The final section relates the ideas to everyday life.
There is some resistance in our industry to the idea that people factors dominate software development.
As I participated in initiatives for formal program specification, advanced programming environments, and new development processes, I kept discovering that successful teams were still delivering software without using our latest energy-saving ideas.
I found no interesting correlation in the projects that I studied between process, language or tools, and project success. I found successes and failures with all sorts of processes, languages and tools.
Initially, I viewed this as a nuisance: "Why can't those people just realize how much better off they would be if they used our ideas?!"

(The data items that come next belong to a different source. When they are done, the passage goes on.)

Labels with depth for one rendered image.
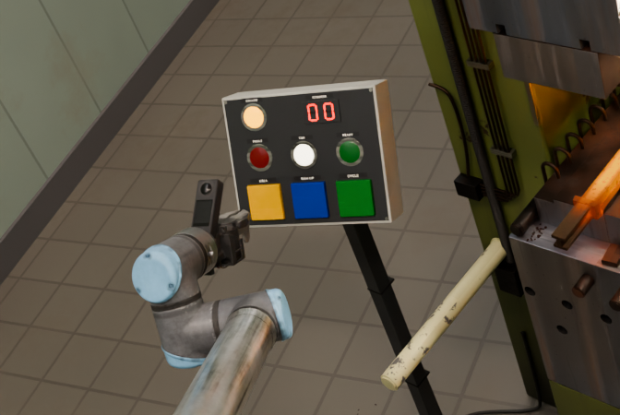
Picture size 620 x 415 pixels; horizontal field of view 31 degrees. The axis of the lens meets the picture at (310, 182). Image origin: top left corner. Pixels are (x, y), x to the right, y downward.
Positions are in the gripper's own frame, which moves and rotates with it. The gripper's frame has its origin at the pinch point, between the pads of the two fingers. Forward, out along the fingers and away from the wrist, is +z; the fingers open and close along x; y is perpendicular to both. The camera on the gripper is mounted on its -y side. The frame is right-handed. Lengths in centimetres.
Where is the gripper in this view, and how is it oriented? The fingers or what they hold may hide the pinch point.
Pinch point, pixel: (243, 211)
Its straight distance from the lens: 221.7
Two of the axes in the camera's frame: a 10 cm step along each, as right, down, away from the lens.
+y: 1.3, 9.7, 1.9
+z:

Eventually, it went from a nuisance to a curiosity.
Slowly, it became a discovery.
I reversed my assumptions and found that the opposite correlation held: Purely people factors predict project trajectories quite well, overriding choice of process or technology.
A well-functioning team of adequate people will complete a project almost regardless of the process or technology they are asked to use (although the process and technology might help or hinder them along the way).
Dave A. Thomas, founder of Object Technology International, a company with a long record of successful projects, summarized his success formula to me one day: "Some people deliver software, some don't. I hire those that have delivered."
The Quest for a Characteristic Function
If we are going to build systems out of people, we should understand people’s operating characteristics.
With some trouble over the centuries, we have created mathematical models of rods, hinges, springs, resistors, capacitors, wires, transistors, and other devices. These mathematical models have served us well in constructing systems from those devices.
If the behavior of a device is complicated, engineers will often go out of their way to redesign the system so that the device needs to work only in a region of simpler behavior. Transistors, for example, produce output voltage non-linearly to their input. This makes them wonderful amplifiers. As the circuit being designed grows in complexity, though, that non-linearity gets in the way, and the mathematics soon become too hard to handle.
Transistors have a flat output when they are overdriven. This flat output is quite useless for amplifiers but is very handy for putting together the millions of components needed for a digital computer. The computer industry is built on the fact that transistors can be driven into two simple states. The industry would not work if designers could only work with them as non-linear devices.